The Menominee River is a major scenic and recreational river and is also the boundary between the state of Michigan and the state of Wisconsin. It flows along the southern edge of the Iron Mountain-Kingsford sewer service area. Forty CSO overflow events occurred during the years 1994 through 1997. Four of the overflow events occurred during the impact evaluation period between June 15, 1997 and October 13, 1997. In-stream monitoring established conditions in the river during and after discharge events. Water quality data of the overflows, and water quality upstream and downstream of the CSO Basin discharge are evaluated.
Water quality monitoring probes in the Menominee River upstream and downstream of the CSO Basin discharge collected dissolved oxygen, temperature data of the river at fifteen-minute intervals throughout the study period. Grab sample data from the effluent of the CSO Basin during each discharge event was collected. Data evaluated presented and include the following parameters: DO, BOD, TSS, TKN, Ammonia N, Nitrate N, Nitrite N, P, Cd, Cr, Cu, Ni, Pb, Zn, Hardness, Temperature and Total Organic Carbon.
Based on the data collected and the results presented in this paper, the overflow from the CSO retention basin does meet the Michigan Water Quality Standards during the overflow discharge events. The results of the evaluation presentation indicate the combined sewer overflow retention basin provides at least the equivalent of primary treatment and the overflows are disinfected.
The results of the evaluation presented demonstrate the annual load of suspended solids and BOD from the basin overflows are insignificant compared to the background characteristics of the Menominee River upstream of the CSO outlet. The data presented in this paper also demonstrate the overflows from the combined sewer retention basin has little, if any, effect on the sediment oxygen demand in the Big Quinnesec flowage of the Menominee River. Data and information further demonstrate the total load of pollutants discharged from the CSO Basin during the duration of each discharge are insignificant compared to the total load in the river for that same time period.

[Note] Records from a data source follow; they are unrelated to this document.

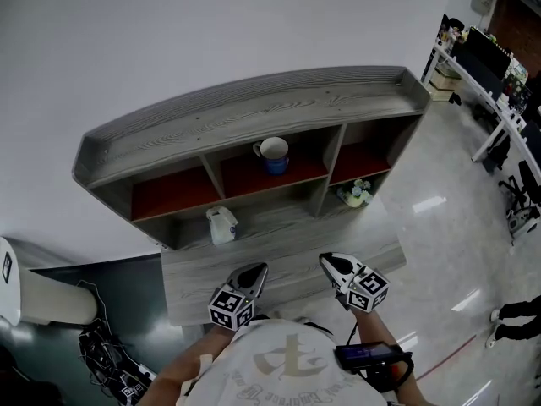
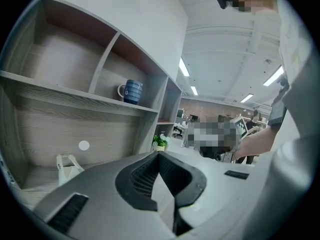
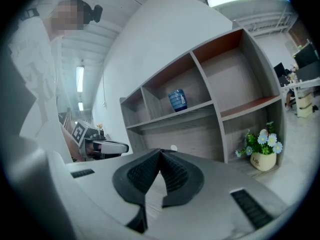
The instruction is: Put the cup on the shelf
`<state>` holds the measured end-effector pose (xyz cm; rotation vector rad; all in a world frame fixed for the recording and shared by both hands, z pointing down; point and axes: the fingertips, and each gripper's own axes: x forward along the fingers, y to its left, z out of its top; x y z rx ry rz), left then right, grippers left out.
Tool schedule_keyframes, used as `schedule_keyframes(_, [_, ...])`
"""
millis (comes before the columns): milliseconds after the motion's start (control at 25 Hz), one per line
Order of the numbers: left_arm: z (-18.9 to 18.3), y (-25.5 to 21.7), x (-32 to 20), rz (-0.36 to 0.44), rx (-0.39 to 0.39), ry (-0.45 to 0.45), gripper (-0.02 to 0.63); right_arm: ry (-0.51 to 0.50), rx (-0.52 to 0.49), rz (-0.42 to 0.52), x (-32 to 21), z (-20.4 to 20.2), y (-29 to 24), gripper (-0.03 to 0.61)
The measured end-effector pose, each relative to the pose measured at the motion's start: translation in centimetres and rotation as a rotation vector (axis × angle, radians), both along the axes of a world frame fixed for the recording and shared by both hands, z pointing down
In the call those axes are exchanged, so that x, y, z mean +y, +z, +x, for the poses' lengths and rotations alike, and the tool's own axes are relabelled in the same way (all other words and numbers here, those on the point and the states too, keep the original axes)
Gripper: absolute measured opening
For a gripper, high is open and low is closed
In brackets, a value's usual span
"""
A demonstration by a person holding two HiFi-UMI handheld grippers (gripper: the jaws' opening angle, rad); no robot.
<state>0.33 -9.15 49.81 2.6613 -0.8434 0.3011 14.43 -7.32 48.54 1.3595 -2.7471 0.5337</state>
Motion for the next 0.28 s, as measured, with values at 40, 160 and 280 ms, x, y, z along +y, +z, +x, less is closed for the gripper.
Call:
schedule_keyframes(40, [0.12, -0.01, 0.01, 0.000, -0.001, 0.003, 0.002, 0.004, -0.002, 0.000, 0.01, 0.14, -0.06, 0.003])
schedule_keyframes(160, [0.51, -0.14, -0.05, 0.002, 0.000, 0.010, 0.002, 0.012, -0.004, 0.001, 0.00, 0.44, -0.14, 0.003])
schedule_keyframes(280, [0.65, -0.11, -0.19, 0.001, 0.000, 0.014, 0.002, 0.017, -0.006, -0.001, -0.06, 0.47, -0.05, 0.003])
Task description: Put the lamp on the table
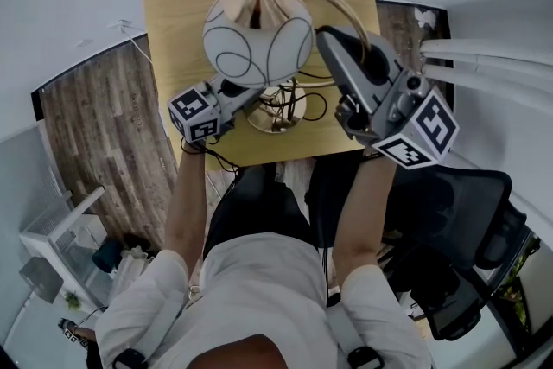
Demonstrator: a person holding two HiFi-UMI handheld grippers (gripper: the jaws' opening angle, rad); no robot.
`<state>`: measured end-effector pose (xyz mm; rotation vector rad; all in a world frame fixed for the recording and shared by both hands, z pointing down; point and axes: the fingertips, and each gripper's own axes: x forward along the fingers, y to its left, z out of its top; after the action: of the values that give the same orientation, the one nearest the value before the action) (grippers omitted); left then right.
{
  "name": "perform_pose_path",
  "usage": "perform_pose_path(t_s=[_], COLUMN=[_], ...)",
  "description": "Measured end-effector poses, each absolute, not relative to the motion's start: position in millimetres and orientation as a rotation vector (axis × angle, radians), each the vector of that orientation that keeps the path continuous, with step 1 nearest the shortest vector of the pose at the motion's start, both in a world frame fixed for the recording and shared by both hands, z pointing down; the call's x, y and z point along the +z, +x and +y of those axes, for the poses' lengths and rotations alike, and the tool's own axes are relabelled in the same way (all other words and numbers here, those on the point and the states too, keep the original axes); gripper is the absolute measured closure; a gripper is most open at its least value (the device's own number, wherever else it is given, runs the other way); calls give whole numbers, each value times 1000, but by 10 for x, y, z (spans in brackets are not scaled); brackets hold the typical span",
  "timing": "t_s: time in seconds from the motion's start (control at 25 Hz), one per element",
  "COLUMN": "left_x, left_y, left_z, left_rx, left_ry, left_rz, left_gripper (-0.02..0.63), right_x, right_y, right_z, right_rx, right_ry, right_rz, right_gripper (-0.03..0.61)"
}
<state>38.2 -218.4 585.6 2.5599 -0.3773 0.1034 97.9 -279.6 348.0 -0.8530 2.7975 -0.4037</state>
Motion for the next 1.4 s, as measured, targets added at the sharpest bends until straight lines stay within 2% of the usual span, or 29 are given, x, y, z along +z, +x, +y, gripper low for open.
perform_pose_path(t_s=[0.88,1.08,1.24,1.4], left_x=[5891,5877,5841,5770], left_y=[349,354,331,274], left_z=[-2183,-2201,-2209,-2208], left_rx=[133,140,129,118], left_ry=[2538,2533,2531,2542], left_rz=[-410,-422,-432,-458], left_gripper=[579,515,419,411], right_x=[3677,3671,3674,3665], right_y=[1028,1039,1043,1037], right_z=[-2942,-2960,-2967,-2960], right_rx=[-573,-570,-571,-573], right_ry=[-894,-889,-888,-884], right_rz=[2695,2704,2706,2708], right_gripper=[578,578,578,578])
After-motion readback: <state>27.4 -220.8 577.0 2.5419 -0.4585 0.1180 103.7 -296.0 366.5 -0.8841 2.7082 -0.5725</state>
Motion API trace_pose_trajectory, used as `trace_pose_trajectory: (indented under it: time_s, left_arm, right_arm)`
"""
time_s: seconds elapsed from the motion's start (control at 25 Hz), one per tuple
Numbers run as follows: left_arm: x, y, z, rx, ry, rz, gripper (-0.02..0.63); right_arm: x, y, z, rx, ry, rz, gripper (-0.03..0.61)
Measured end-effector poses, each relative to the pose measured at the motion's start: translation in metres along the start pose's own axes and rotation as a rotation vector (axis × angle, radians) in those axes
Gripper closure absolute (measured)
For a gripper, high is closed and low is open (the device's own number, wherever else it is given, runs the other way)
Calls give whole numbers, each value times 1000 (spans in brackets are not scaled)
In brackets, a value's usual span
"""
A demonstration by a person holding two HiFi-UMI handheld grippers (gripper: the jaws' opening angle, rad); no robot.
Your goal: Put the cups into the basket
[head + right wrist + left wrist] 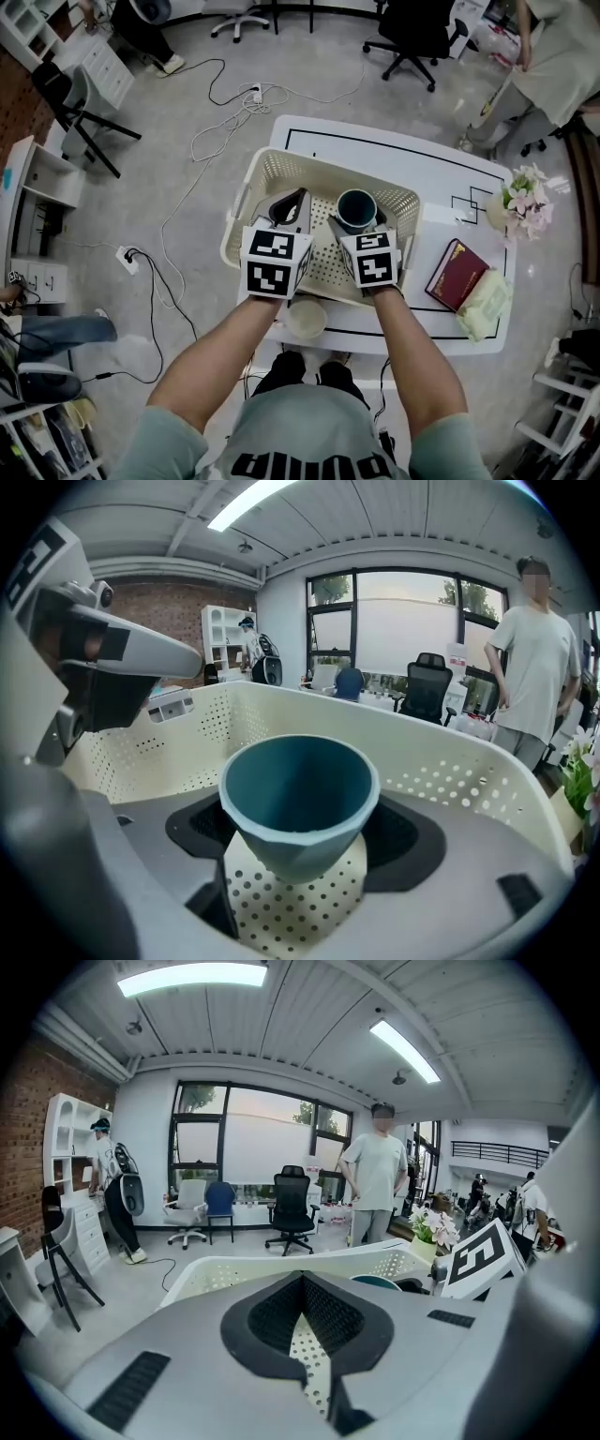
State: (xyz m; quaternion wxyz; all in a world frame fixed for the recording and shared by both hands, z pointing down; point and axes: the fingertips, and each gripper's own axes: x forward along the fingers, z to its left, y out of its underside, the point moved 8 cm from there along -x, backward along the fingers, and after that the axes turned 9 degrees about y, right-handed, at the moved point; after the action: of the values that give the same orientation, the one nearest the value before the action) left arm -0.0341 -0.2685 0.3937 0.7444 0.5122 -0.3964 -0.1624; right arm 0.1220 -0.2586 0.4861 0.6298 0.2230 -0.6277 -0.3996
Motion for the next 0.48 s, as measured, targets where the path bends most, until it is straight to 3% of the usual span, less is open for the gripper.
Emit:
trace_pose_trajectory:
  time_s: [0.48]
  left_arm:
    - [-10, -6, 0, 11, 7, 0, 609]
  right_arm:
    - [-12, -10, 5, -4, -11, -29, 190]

The results of the river monitoring demonstrate the dissolved oxygen at the monitoring point downstream does not go below the Menominee River water quality standards following discharge events. The data collected, analyzed and presented in this paper demonstrate dissolved oxygen at the monitoring point downstream of the outfall did not fall below the Menominee River standards following discharge events. The results presented in this paper demonstrate the CSO overflow events had little, if any effect on the downstream dissolved oxygen concentrations.
Mass balance calculations to demonstrate overflow discharges meet the Rule 57 values for cadmium, chromium, copper, lead, nickel, and zinc after mixing with 1/4 of the actual Menominee River flow during an overflow event. The mass balance calculations demonstrate the combined sewer discharges comply with the effluent-based water quality effluent limits for toxic substances. The information presented within the paper, demonstrate the CSO effluent concentrations fall well below the requirements of Rule 57.
In summary, this engineering paper presents the results of the water quality sampling of the CSO Basin overflow and Menominee River. The paper also provides an evaluation and analysis of the effects of the CSO Basin overflows on the physical and chemical characteristics of the water quality of the Menominee River. It demonstrates the water quality standards are not violated due to overflow events from the Iron Mountain-Kingsford combined sewer overflow retention basin.